Say we wanted to sample from a random variable $X$, with density $$ f_X(x) = \frac{2x}{(x^2+1)^2}\mathbb{1}_{(0,\infty)}(x)$$ My course notes then proceed to sample from the standard normal density (truncated to the positive line): $$ g_X(x) = \sqrt{\frac{2}{\pi}}\exp(-x^2/2)\mathbb{1}_{(0,\infty)}(x)$$ There was no explanation from how to choose $g$ as the proposal, and although you could make an educated guess of the shape of $f$ being exponential, and that the characteristic function must be included so that the support of $f$ is in $g$, I am unsure of the origins of the rest of it's structure. Say, if we were to have a much more complex function to sample from and we couldn't plot the shape, how would we decide?

1

There are 1 best solutions below

0
On BEST ANSWER

This is really an art, not a science, but there are some basic principles. In this example the normal distribution is actually a terrible idea because the tail is much less fat than the tail of the desired distribution, so it will take a long time before a "tail sample" is generated in the first place, at which point it will be pretty much guaranteed to be accepted. You could have seen this by noticing that your condition about the supremum is violated as $x \to \infty$.

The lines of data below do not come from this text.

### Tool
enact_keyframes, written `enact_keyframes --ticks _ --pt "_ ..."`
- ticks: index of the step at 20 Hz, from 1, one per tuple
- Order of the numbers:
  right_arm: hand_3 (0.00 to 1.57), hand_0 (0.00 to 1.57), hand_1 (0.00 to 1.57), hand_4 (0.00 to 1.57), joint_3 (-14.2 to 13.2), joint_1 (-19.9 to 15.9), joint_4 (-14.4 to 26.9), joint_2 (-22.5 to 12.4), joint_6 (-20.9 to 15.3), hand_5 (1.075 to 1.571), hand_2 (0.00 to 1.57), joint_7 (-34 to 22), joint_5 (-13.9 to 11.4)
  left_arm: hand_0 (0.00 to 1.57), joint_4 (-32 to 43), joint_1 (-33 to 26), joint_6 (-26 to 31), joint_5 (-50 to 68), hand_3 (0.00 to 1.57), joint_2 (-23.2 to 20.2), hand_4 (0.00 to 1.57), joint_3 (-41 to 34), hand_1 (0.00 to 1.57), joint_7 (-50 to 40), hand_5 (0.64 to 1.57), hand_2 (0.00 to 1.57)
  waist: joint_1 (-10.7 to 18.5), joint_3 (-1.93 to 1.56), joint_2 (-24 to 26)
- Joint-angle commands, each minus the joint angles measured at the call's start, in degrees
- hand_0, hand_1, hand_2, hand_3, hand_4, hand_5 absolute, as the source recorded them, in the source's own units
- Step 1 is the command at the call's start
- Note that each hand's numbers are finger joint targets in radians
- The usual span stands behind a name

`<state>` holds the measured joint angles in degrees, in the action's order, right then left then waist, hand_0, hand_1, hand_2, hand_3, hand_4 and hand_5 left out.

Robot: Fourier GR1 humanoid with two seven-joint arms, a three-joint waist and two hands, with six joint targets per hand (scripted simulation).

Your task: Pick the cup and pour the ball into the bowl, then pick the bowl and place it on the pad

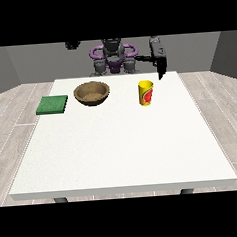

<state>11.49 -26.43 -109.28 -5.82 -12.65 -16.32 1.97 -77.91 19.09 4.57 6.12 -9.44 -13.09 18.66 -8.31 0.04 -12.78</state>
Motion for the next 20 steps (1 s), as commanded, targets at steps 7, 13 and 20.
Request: enact_keyframes --ticks 7,13,20 --pt "0.0 0.0 0.0 0.0 -3.34 4.58 -3.22 -0.41 3.42 1.568 0.0 0.57 1.79 0.0 21.24 2.91 1.45 -1.87 0.0 -0.31 0.0 -1.64 0.0 15.57 1.437 0.0 -1.03 -0.01 0.8" --pt "0.0 0.0 0.0 0.0 -7.82 7.86 -4.82 -2.91 8.59 1.567 0.0 0.56 6.37 0.0 30.46 6.3 1.63 -1.19 0.0 -1.17 0.0 -3.01 0.0 18.99 1.425 0.0 -1.58 -0.02 1.89" --pt "0.0 0.0 0.0 0.0 -12.41 9.87 -9.87 -6.38 12.88 1.567 0.0 -0.68 10.97 0.0 38.46 9.47 0.6 -1.11 0.0 -3.09 0.0 -5.21 0.0 24.51 1.429 0.0 -5.89 -0.01 -0.51"
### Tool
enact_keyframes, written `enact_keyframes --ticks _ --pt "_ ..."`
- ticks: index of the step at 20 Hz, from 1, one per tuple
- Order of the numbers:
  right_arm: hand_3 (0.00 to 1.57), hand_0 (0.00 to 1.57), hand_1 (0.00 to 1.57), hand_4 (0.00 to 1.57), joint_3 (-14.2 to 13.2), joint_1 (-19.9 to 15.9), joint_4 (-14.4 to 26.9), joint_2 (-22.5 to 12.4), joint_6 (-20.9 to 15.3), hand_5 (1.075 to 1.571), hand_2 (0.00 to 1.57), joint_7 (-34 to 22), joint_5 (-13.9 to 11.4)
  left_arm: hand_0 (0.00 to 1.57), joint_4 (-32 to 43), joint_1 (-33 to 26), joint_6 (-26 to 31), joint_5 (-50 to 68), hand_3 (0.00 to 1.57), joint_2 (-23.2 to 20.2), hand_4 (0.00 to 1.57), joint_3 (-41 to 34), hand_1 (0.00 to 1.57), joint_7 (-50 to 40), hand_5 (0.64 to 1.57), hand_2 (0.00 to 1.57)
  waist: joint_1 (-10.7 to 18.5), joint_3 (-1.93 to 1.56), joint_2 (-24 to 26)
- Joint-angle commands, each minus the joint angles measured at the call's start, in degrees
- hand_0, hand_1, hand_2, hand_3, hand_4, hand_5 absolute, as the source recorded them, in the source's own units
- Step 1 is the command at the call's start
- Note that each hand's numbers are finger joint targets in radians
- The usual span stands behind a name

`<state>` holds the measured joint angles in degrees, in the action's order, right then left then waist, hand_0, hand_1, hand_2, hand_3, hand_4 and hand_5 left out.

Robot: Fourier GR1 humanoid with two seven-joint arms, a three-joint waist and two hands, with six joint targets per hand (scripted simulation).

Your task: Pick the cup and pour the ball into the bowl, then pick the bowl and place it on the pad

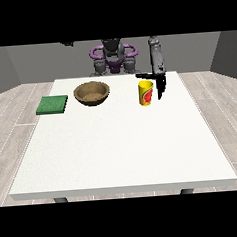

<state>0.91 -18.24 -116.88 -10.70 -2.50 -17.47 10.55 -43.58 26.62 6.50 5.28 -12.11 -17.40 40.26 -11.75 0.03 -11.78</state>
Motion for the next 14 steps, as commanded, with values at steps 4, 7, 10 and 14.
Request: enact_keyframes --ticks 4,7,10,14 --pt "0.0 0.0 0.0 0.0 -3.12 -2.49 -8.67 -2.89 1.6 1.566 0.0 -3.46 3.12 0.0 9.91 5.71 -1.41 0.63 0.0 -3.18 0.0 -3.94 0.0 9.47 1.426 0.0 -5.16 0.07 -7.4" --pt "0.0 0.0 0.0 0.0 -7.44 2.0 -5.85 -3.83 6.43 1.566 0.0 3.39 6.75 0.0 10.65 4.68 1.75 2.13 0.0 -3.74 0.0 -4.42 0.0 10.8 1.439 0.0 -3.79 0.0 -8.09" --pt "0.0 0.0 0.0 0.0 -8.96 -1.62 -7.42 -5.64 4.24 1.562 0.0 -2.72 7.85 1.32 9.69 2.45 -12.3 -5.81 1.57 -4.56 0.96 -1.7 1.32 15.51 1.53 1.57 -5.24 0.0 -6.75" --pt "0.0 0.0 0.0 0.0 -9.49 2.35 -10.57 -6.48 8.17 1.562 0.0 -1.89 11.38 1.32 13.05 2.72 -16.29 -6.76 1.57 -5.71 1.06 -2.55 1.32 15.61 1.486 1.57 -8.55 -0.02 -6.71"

In a case like this with power law scaling (so the tail is relatively fat), you really just want to get the tail right and sort everything else out through rejection. That means you want a PDF proportional to $x^{-3}$ on $(a,\infty)$ for some $a>0$ and do something else near zero. If you insist on this supremum requirement (which is rather restrictive, and in general not necessary), then you should probably choose the PDF proportional to $x$.

Overall this distribution has two free parameters for you to play with (the two coefficients and $a$, minus one for the normalization requirement). Playing with such "parametric" examples numerically can really help with your intuition.

As you say, you also need to keep track of the supports. In measure-theoretic language you need to ensure that the target distribution is absolutely continuous with respect to the sampling distribution. Otherwise you will never see part of the support of the target distribution (no amount of rejection can fix that). It's technically OK if the sampling distribution is not absolutely continuous with respect to the target distribution. But in that case some of your samples will just be a waste of time because they will be rejected with probability 1.

The other subtle thing is that you are actually rather limited in the things you can analytically sample from easily. With a few exceptions (like the normal distribution), you need a way to quickly evaluate the quantile function of your proposal distribution. If you don't have that, then you would be better off just directly sampling from your original thing (by numerically computing the quantile function of your original thing).